Qwen/Qwen3.6-35B-A3B (and FP8) has landed

btvd · April 27, 2026, 4:31pm

Got error:
vllm serve: error: argument --speculative-config/-sc: Value {“method”:“dflash”,“model”: “z-lab/Qwen3.6-35B-A3B-DFlash”, “num_speculative_tokens”:4} cannot be converted to <function loads at 0xed81d62993a0>.
What version of vLLM are you using with DFlash?

DColt · April 27, 2026, 4:36pm

I’m running @eugr community docker, updated with the latest from today

vllm: 0.19.2rc1.dev213+g9558f4390.d20260426

azampatti · April 27, 2026, 4:36pm

I had to manually replace ever “” , ‘’’ and - (quotes and dashes) everytime I copy-paste from this forum.

do that and should work

azampatti · April 27, 2026, 4:51pm

Thanks for this. DFLash is working 14tok/sec faster with DFlash than MPT in my workload.
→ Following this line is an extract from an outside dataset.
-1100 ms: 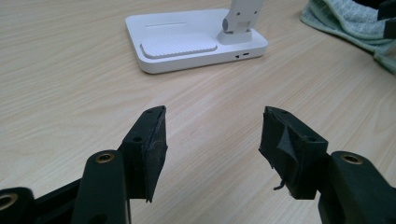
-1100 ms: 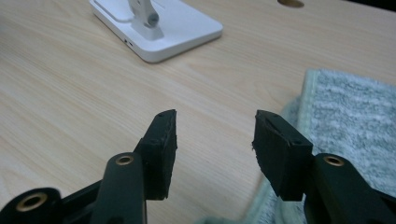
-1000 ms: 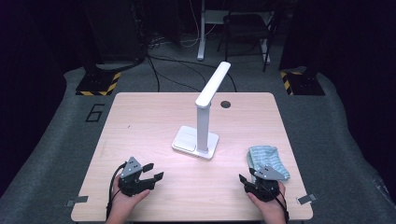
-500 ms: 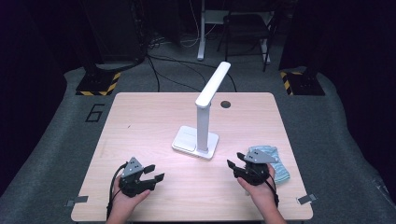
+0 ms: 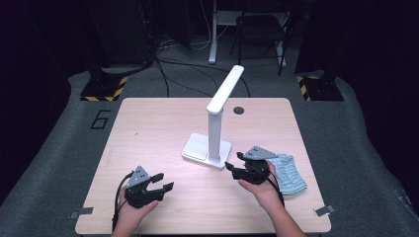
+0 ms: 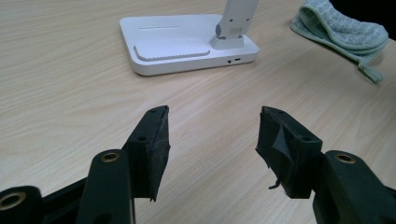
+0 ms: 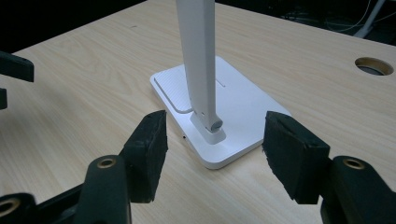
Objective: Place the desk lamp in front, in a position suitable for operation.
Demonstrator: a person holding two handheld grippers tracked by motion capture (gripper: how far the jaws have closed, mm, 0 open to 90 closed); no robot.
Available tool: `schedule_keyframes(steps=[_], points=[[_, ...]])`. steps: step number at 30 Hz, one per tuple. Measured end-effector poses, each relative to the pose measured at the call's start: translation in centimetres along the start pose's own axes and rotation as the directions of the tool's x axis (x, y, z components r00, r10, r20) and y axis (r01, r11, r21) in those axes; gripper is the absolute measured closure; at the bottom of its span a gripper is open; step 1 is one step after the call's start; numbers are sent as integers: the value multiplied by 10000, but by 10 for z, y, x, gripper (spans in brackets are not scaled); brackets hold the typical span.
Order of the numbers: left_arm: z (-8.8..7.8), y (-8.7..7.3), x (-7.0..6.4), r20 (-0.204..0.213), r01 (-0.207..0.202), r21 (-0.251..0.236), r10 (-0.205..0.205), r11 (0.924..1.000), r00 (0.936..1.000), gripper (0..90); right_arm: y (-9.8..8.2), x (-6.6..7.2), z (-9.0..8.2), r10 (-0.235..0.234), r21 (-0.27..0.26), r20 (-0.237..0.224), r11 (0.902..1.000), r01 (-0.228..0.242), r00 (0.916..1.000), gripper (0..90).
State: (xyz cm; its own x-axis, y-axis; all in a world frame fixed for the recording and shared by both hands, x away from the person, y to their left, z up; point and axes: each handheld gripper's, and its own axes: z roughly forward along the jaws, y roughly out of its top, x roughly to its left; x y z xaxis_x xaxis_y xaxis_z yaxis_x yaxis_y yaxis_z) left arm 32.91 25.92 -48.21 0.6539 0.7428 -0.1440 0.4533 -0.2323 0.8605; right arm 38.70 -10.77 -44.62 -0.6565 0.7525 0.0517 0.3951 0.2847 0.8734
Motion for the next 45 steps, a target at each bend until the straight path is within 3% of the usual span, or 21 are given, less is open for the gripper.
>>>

That’s substancial ! :) 65 to 80t/s

Parallel x4 is pretty much the same as before, but the single-session performance is welcomed :)

btvd · April 27, 2026, 5:23pm

Could not see the raise in t/s… investigating the differences in configs…

Digital_David · April 27, 2026, 11:23pm

Might want to scroll up and reread, Dflash configs and test have been completed previously. :=-)

btvd · April 28, 2026, 8:38am

Testing such config for exiting infinite loop thinking:
–override-generation-config ‘{{“temperature”: 0.6, “top_p”: 0.95, “top_k”: 20, “presence_penalty”: 0.0, “repetition_penalty”: 1.0, “min_p”: 0.2}}’ \
Bad news is that min_p is not yet supported by speculative decoding.

CHRISDGX · April 28, 2026, 12:16pm

Hello, we use latest nvidia vllm (26.04-py3) with docker on single spark with few parameters atm works fine ~51 token/s next step trying with MTP 2/3:

–gpu-memory-utilization 0.8

–defaut-chat-template-kwargs ‘{“enable_thinking”: false}’

–enable-auto-tool-choice

–tool-call-parser qwen3_coder

goosetroop · April 28, 2026, 11:43pm

Hey all — looking for some help from the dual-Spark crowd.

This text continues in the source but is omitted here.